Spiders have an amazing ability to build intricate and beautiful webs, but how they are built is a mystery.

Spiders show a superior ability to weave complex geometric webs of a high degree of beauty as well, but these webs - which have fascinated human imagination for thousands of years - have been a puzzle for scientists who have always wondered how they are built.

Amazing nets

Recently, a research study published in Current Biology provided an explanation for this puzzle.

The scientists deployed night vision cameras and used artificial intelligence to study how the eight legs of the spider move as it builds its web, which enabled them to come up with a model that can predict the stages of building the web based on the position of the spider's legs.
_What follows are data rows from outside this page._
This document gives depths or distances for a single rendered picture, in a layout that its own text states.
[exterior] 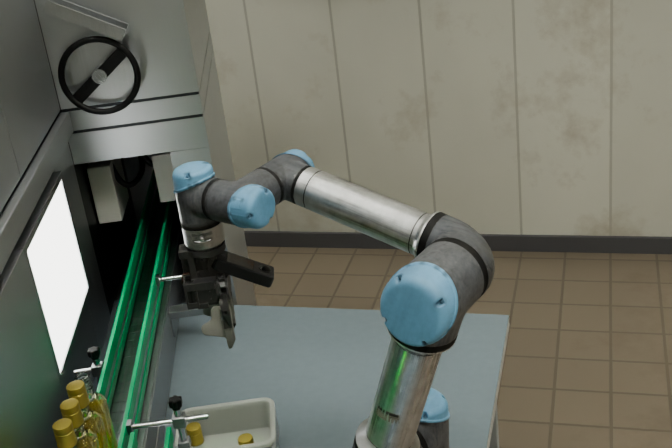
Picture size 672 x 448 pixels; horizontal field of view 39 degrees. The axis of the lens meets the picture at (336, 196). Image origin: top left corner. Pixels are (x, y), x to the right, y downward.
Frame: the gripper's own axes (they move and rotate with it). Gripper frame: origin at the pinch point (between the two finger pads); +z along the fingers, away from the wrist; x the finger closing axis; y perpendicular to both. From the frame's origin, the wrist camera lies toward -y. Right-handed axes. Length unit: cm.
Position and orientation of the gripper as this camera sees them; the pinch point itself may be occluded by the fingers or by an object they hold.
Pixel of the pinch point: (233, 333)
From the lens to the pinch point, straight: 186.8
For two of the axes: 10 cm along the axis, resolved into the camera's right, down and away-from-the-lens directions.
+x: 0.8, 4.0, -9.1
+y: -9.9, 1.3, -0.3
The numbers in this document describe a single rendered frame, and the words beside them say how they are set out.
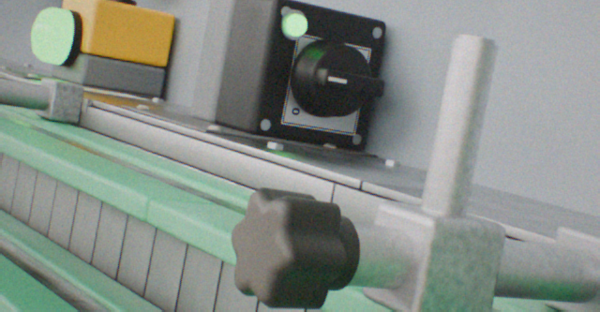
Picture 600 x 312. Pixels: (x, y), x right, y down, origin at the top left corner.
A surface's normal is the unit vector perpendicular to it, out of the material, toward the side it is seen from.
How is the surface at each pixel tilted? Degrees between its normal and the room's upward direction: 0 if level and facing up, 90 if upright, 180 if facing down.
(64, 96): 90
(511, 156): 0
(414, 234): 0
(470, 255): 90
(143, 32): 90
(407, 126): 0
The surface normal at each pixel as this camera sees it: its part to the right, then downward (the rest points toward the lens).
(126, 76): 0.53, 0.15
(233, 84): -0.83, -0.13
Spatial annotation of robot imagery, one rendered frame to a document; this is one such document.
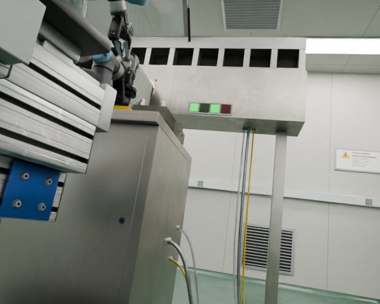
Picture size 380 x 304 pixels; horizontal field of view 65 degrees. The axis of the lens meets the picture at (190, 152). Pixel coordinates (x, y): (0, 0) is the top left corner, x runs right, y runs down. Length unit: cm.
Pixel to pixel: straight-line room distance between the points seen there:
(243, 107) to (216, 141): 242
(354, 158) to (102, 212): 353
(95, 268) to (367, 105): 398
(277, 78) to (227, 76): 27
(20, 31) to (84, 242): 83
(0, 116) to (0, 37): 15
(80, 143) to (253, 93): 129
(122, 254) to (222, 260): 293
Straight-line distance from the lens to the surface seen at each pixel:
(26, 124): 48
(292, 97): 172
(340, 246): 401
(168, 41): 197
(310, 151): 409
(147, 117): 105
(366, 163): 421
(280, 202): 172
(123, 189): 104
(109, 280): 105
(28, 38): 35
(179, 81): 181
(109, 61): 121
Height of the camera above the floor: 53
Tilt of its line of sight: 14 degrees up
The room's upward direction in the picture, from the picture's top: 8 degrees clockwise
According to the press release published by Johns Hopkins University on November 2, commenting on the study;

Behavioral biologist and study leader Andrew Gordes notes, "Spider webs are really amazing and impressive, but we don't know much about this remarkable behavior that enables their little brains to create them."

Gordis adds that they "understood the full motions needed to build this web, which has never been described with such precision for any animal structure."
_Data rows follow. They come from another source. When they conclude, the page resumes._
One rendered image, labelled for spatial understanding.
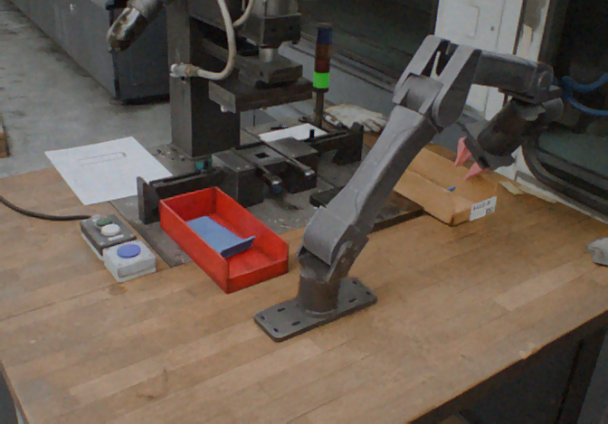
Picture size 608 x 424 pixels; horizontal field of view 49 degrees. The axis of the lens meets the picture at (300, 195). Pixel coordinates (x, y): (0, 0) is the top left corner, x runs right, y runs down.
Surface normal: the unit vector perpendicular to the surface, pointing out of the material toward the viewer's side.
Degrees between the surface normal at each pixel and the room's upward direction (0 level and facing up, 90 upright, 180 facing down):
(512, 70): 86
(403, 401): 0
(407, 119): 48
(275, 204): 0
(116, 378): 0
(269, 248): 90
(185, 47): 90
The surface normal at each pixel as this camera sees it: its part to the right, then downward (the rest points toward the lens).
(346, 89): -0.85, 0.21
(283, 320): 0.05, -0.89
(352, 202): -0.55, -0.42
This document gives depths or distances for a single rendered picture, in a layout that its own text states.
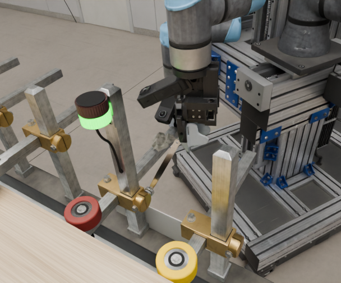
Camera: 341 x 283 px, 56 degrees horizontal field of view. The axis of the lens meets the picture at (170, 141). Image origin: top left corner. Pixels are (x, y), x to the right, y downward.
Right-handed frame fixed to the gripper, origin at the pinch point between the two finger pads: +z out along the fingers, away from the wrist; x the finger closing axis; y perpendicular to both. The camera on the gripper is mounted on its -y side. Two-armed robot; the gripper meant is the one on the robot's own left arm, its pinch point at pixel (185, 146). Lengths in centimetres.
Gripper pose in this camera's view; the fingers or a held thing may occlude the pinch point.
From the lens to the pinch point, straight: 71.7
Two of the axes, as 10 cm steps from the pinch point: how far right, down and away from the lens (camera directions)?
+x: 2.0, -6.3, 7.5
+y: 9.8, 0.6, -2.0
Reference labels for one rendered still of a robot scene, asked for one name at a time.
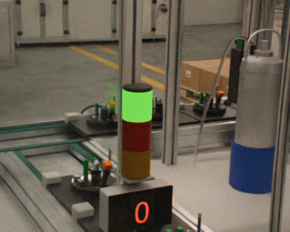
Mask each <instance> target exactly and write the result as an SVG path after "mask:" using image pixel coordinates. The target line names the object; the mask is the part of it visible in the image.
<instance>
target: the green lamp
mask: <svg viewBox="0 0 290 232"><path fill-rule="evenodd" d="M122 118H123V119H124V120H125V121H129V122H146V121H150V120H151V119H152V90H151V91H150V92H145V93H133V92H128V91H125V90H124V89H123V97H122Z"/></svg>
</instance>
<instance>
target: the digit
mask: <svg viewBox="0 0 290 232"><path fill-rule="evenodd" d="M154 200H155V192H149V193H144V194H138V195H135V196H130V197H129V228H128V230H130V229H135V228H139V227H145V226H149V225H153V224H154Z"/></svg>
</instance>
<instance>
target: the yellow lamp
mask: <svg viewBox="0 0 290 232"><path fill-rule="evenodd" d="M150 160H151V148H149V149H148V150H145V151H129V150H126V149H124V148H122V149H121V175H122V176H123V177H125V178H128V179H131V180H141V179H145V178H147V177H149V176H150Z"/></svg>
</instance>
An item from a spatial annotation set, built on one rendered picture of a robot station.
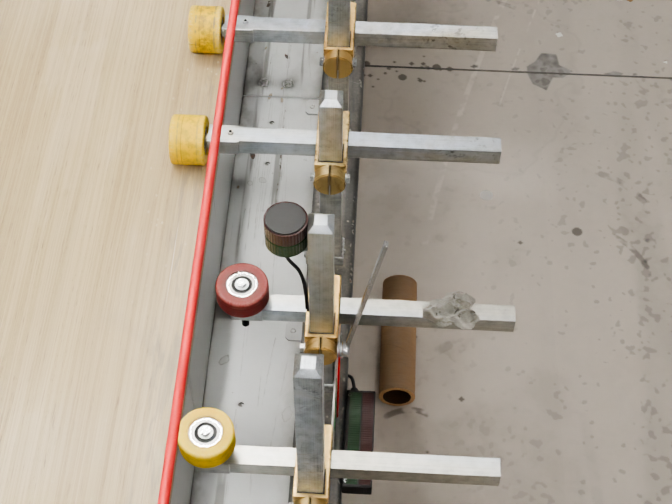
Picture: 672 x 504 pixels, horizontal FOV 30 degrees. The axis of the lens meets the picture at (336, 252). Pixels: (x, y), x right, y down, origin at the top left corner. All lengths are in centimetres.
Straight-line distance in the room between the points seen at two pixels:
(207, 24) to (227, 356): 56
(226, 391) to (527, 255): 116
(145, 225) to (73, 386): 30
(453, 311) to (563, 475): 94
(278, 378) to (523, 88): 152
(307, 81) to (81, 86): 55
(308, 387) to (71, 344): 48
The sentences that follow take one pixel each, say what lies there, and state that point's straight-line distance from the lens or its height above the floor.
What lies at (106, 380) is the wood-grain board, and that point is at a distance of 183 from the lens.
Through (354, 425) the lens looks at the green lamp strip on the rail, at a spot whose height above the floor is 70.
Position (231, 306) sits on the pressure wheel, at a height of 90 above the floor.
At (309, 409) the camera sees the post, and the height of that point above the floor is 109.
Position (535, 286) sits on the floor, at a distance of 302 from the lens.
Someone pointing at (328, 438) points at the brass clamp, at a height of 85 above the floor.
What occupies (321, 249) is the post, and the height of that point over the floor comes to 108.
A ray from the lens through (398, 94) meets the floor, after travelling 337.
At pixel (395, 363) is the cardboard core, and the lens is 277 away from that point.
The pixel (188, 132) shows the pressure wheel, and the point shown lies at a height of 98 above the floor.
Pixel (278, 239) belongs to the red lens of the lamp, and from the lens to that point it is 167.
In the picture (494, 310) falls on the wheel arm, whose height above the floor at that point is 86.
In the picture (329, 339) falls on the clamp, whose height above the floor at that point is 87.
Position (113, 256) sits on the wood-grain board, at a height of 90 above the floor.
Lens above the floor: 246
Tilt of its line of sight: 54 degrees down
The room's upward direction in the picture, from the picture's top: straight up
Although animals do not build their homes in the same way that humans do, we are not unique in our ability to build;

Some higher mammals build nests similarly as many birds do.

The crab builds mud buildings like chimneys, and some sedge flies larvae build protectors in which to live, but all these buildings are not complex, diverse and beautiful like spider webs.

motion tracking

To find out the movements that the spider was able to build its web, the scientists tracked 6 spiders - every night - of the type "Uloborus Diversus";

It is a non-venomous insect-eating spider, with a length of a few millimeters, and this spider - which is spread in the United States and Mexico - every night builds complex webs to trap its prey.
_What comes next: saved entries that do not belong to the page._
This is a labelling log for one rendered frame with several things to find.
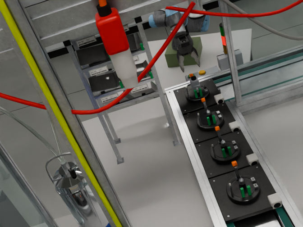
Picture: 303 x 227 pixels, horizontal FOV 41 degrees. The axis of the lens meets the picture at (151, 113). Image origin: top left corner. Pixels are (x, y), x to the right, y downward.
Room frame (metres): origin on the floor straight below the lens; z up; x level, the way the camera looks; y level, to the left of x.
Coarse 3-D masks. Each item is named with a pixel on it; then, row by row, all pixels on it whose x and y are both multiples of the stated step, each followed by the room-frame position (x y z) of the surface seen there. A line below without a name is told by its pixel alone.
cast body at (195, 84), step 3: (189, 78) 1.86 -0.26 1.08; (192, 78) 1.83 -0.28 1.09; (195, 78) 1.83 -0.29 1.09; (192, 81) 1.82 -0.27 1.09; (195, 81) 1.82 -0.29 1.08; (198, 81) 1.81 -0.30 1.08; (192, 84) 1.82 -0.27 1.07; (195, 84) 1.82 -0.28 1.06; (198, 84) 1.81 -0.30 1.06; (192, 87) 1.82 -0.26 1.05; (195, 87) 1.81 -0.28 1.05; (198, 87) 1.81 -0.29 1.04; (198, 90) 1.79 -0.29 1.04
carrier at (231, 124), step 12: (216, 108) 1.67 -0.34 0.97; (228, 108) 1.64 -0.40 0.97; (192, 120) 1.64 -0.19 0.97; (204, 120) 1.59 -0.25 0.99; (216, 120) 1.56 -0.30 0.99; (228, 120) 1.55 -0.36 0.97; (192, 132) 1.55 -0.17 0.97; (204, 132) 1.52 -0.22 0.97; (216, 132) 1.49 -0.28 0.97; (228, 132) 1.46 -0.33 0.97
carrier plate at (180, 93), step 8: (208, 80) 1.94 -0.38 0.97; (184, 88) 1.95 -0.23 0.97; (216, 88) 1.84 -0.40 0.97; (176, 96) 1.89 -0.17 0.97; (184, 96) 1.87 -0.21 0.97; (184, 104) 1.80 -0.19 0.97; (192, 104) 1.77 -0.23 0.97; (200, 104) 1.75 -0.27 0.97; (208, 104) 1.73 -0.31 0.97; (216, 104) 1.72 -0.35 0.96; (184, 112) 1.73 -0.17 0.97; (192, 112) 1.72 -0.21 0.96
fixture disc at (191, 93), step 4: (208, 88) 1.84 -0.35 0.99; (188, 92) 1.87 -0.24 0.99; (192, 92) 1.85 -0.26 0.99; (204, 92) 1.82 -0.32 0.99; (208, 92) 1.80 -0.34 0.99; (192, 96) 1.82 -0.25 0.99; (200, 96) 1.79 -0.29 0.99; (204, 96) 1.78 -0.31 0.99; (208, 96) 1.79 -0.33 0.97; (188, 100) 1.81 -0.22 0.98; (192, 100) 1.79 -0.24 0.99; (196, 100) 1.77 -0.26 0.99; (200, 100) 1.77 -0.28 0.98
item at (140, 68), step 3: (141, 63) 1.70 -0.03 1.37; (144, 63) 1.73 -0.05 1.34; (138, 66) 1.70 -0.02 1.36; (141, 66) 1.69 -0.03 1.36; (144, 66) 1.71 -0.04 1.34; (138, 69) 1.69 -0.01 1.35; (141, 69) 1.69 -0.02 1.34; (150, 69) 1.84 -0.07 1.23; (138, 72) 1.69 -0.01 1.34; (141, 72) 1.68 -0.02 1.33; (147, 72) 1.74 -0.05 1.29; (138, 75) 1.68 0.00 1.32; (147, 75) 1.71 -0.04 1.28; (120, 81) 1.70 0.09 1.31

The researchers recorded the movements of spiders as they built their webs at night using cameras and infrared lights, and these movements were recorded from 26 locations distributed over different areas of the body of each spider that were tracked each night.

However, building a complete map of the spider's movements is difficult, which is confirmed by the study's first author, Abel Korver, saying, "Even if we track the movement by recording a video of it, there are many legs that need to be monitored over a long period (that is, during data analysis). movement in the recorded video), which requires many people.”

"Manually tracking the changes that occur in each frame (the sequence of images that make up the video) is tedious, so we trained a synthetic tracking program that can trace the positions of the spider's legs - across the different frames (of the video) - so that we can document every movement and construction," Korver adds. The entire network of these movements.

Even if the final shape of the web differs from one spider to another, the rules used in construction are the same (Shutterstock)

Single motor skills

In this way, the researchers were able to record how 21 spider webs were built, spanning hours, including the position of the different body parts that helped the spiders build their intricate webs.

Hence, this is a first step towards understanding how the brains of young spiders work in order to design this complex network.

The researchers discovered that this web-building process involved the same movements and motor skills in all tracking spiders, so much so that it is possible to predict which part of the web will be built based on the position of the leg only.

"Even if the final shape of the web differs slightly from one spider to another, the rules used in construction are the same, which means that these rules are encoded in their brains, so in the future we will be interested in knowing how these rules are encoded in neurons."